» **To do**
Gather all lines in the data that hold the string "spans".

» **Entries supplied**
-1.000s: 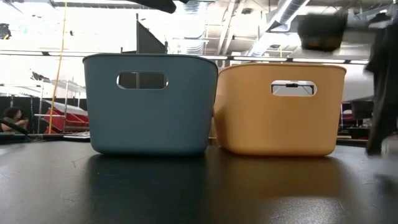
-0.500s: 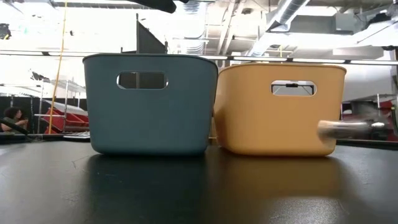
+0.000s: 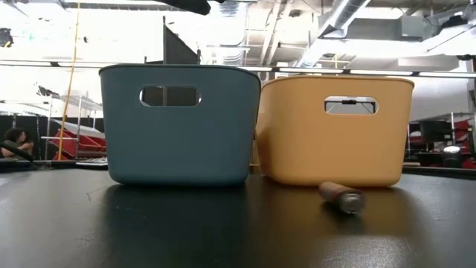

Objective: Sort batteries
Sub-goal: Put the silver battery into the yellow bin

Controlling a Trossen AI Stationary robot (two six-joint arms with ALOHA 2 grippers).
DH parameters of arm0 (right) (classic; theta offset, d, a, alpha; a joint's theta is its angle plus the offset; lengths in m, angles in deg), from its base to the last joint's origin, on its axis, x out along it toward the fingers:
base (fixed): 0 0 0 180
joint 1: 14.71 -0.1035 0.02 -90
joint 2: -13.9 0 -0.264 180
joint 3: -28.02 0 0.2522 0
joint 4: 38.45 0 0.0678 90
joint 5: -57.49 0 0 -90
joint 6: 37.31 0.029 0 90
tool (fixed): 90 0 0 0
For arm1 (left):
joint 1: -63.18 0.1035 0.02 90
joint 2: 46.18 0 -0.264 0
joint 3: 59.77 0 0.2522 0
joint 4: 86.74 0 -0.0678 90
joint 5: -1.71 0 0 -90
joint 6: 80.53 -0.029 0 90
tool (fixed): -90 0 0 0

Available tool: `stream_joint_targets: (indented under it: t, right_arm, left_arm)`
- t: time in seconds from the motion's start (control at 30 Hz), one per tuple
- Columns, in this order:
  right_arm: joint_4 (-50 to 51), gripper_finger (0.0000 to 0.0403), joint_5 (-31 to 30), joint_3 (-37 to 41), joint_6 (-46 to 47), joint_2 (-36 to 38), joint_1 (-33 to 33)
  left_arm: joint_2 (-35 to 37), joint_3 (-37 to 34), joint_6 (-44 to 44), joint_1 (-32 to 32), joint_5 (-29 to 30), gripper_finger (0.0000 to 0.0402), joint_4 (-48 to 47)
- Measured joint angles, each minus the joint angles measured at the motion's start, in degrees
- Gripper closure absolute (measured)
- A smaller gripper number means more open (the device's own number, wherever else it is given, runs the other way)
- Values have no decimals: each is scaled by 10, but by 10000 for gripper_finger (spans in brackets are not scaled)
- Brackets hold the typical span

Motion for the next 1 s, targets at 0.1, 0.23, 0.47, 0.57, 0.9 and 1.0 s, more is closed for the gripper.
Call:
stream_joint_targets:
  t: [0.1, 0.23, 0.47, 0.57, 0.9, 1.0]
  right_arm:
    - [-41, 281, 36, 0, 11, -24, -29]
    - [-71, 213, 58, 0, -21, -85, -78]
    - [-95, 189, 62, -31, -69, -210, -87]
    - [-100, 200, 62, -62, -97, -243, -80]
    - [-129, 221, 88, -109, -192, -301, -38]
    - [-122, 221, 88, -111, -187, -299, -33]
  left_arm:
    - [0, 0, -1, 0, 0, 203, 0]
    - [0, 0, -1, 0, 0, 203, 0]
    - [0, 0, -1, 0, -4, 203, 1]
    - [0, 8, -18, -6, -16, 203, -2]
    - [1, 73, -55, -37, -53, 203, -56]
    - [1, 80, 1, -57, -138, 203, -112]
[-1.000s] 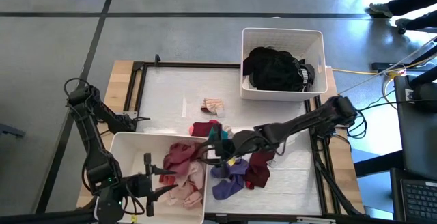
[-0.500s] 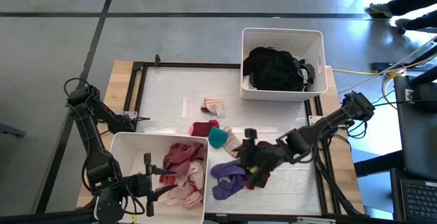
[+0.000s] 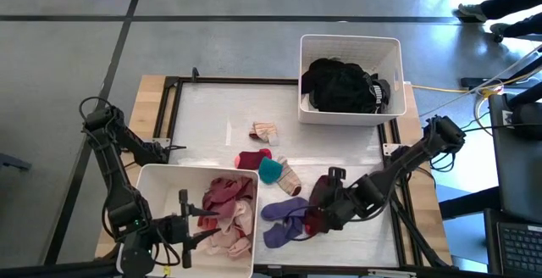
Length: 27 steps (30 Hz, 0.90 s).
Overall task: Sort clothes
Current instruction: Put the dark red underwear into the bottom white laundry bin
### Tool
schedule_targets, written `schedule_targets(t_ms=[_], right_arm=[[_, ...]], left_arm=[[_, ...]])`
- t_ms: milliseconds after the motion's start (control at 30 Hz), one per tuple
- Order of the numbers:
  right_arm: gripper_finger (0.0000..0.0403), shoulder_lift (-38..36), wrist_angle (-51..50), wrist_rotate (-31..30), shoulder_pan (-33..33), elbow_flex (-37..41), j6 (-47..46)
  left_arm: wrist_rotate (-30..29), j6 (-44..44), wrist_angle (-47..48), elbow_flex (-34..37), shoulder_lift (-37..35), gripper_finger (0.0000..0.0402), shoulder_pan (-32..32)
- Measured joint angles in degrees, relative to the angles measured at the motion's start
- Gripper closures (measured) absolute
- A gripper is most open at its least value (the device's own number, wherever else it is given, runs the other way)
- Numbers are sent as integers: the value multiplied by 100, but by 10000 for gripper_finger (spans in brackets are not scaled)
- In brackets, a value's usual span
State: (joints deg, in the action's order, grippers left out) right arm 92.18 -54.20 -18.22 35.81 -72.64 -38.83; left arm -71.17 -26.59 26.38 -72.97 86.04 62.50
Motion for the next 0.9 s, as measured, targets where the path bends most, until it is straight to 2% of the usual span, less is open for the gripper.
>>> schedule_targets(t_ms=[367,533,900], right_arm=[[187,2,1125,243,-19,1239,-35],[187,2,1701,240,-19,1561,-10],[187,2,2216,83,-19,2125,7]], left_arm=[[-1,0,1,0,2,233,0],[-1,0,1,0,2,233,0],[-1,-2,1,0,7,233,0]])
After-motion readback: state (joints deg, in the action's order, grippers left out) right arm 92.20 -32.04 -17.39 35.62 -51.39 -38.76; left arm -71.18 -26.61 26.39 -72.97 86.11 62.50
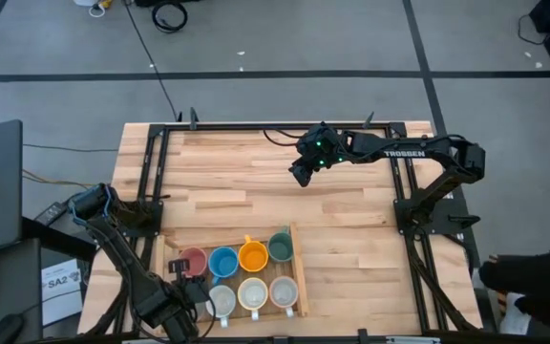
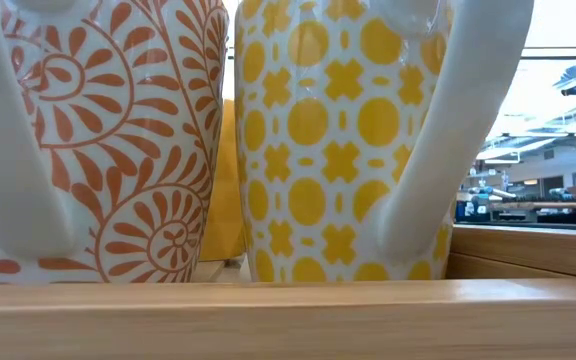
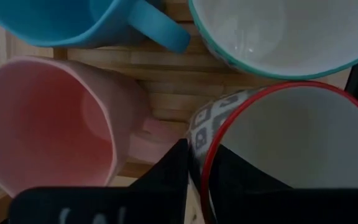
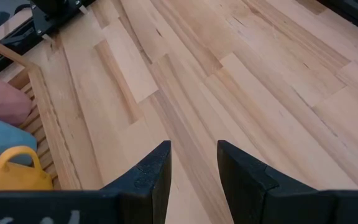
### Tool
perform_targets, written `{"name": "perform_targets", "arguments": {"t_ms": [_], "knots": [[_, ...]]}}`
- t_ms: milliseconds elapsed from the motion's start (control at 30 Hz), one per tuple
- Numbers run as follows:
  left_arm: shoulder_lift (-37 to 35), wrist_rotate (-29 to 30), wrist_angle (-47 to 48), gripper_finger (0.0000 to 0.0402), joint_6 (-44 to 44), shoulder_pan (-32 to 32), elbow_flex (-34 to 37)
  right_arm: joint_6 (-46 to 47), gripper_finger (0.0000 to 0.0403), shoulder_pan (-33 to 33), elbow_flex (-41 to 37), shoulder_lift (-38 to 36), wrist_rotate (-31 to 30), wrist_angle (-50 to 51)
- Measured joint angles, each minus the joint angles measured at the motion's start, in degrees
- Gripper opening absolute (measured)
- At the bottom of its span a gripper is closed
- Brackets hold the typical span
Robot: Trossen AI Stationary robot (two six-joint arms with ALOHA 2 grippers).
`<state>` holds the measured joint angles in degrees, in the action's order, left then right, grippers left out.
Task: Place coffee mugs
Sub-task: Put the gray mug on the shelf
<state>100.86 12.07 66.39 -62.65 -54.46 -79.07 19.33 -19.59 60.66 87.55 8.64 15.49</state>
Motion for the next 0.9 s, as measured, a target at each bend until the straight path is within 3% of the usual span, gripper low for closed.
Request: {"name": "perform_targets", "arguments": {"t_ms": [500, 900], "knots": [[0.0, 0.2, 0.0, 0.0068, 0.2, 0.0, 0.0, 0.0, 0.0135, 0.0, 0.0, 0.0, 0.0, 0.0], [0.0, 0.0, 0.1, 0.0170, 0.1, 0.0, 0.0, 0.0, 0.0135, 0.0, 0.0, 0.0, 0.0, 0.0]]}}
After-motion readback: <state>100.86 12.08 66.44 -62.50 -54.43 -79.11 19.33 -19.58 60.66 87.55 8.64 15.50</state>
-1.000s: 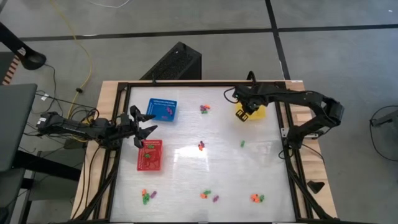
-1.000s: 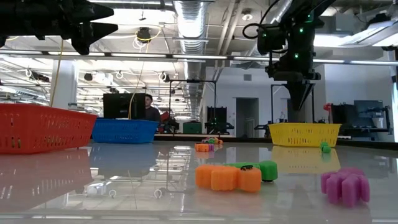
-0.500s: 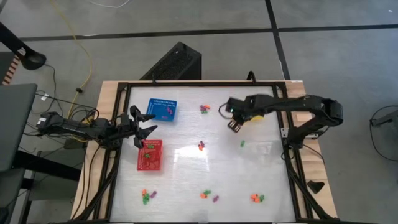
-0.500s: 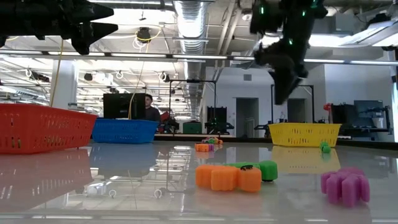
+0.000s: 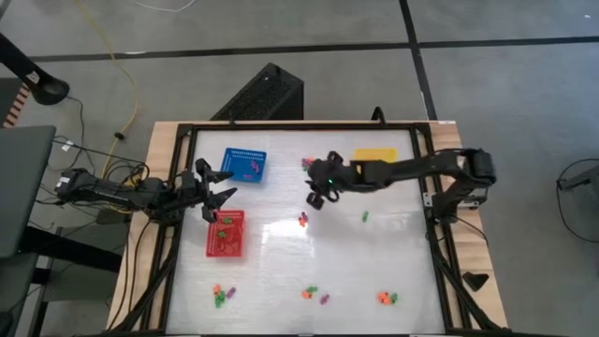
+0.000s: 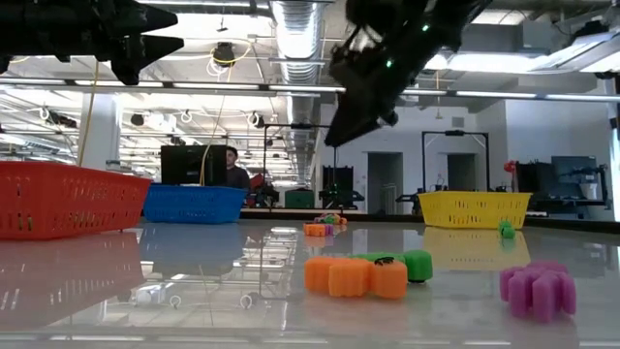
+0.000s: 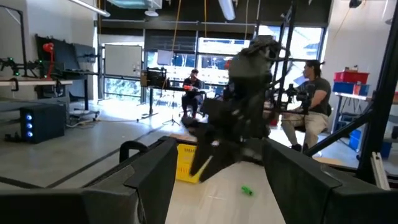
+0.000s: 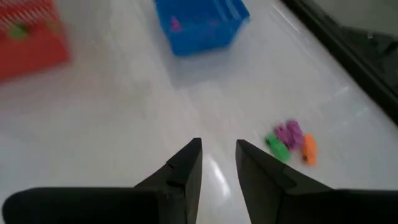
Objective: Sort Halloween decoration
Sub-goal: Put the violet skeleton toy into the blue bin
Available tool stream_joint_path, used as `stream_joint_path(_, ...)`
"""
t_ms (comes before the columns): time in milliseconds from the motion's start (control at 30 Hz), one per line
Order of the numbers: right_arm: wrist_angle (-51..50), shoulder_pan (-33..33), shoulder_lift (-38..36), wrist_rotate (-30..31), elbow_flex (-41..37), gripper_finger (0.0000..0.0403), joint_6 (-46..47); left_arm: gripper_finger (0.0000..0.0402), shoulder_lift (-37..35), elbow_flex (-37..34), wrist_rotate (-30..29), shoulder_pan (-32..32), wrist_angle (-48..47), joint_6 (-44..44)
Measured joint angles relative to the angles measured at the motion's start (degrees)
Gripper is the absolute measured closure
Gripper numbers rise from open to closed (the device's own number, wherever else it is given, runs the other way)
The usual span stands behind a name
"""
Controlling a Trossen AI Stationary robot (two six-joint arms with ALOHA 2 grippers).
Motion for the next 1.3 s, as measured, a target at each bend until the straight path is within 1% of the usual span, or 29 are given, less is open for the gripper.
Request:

» **Problem solution**
- Values have no decimals: each is scaled by 10, but by 10000 for gripper_finger (spans in brackets are not scaled)
- Numbers are sent as integers: the value multiplied by 100, but by 10000 for gripper_finger (spans in brackets are not scaled)

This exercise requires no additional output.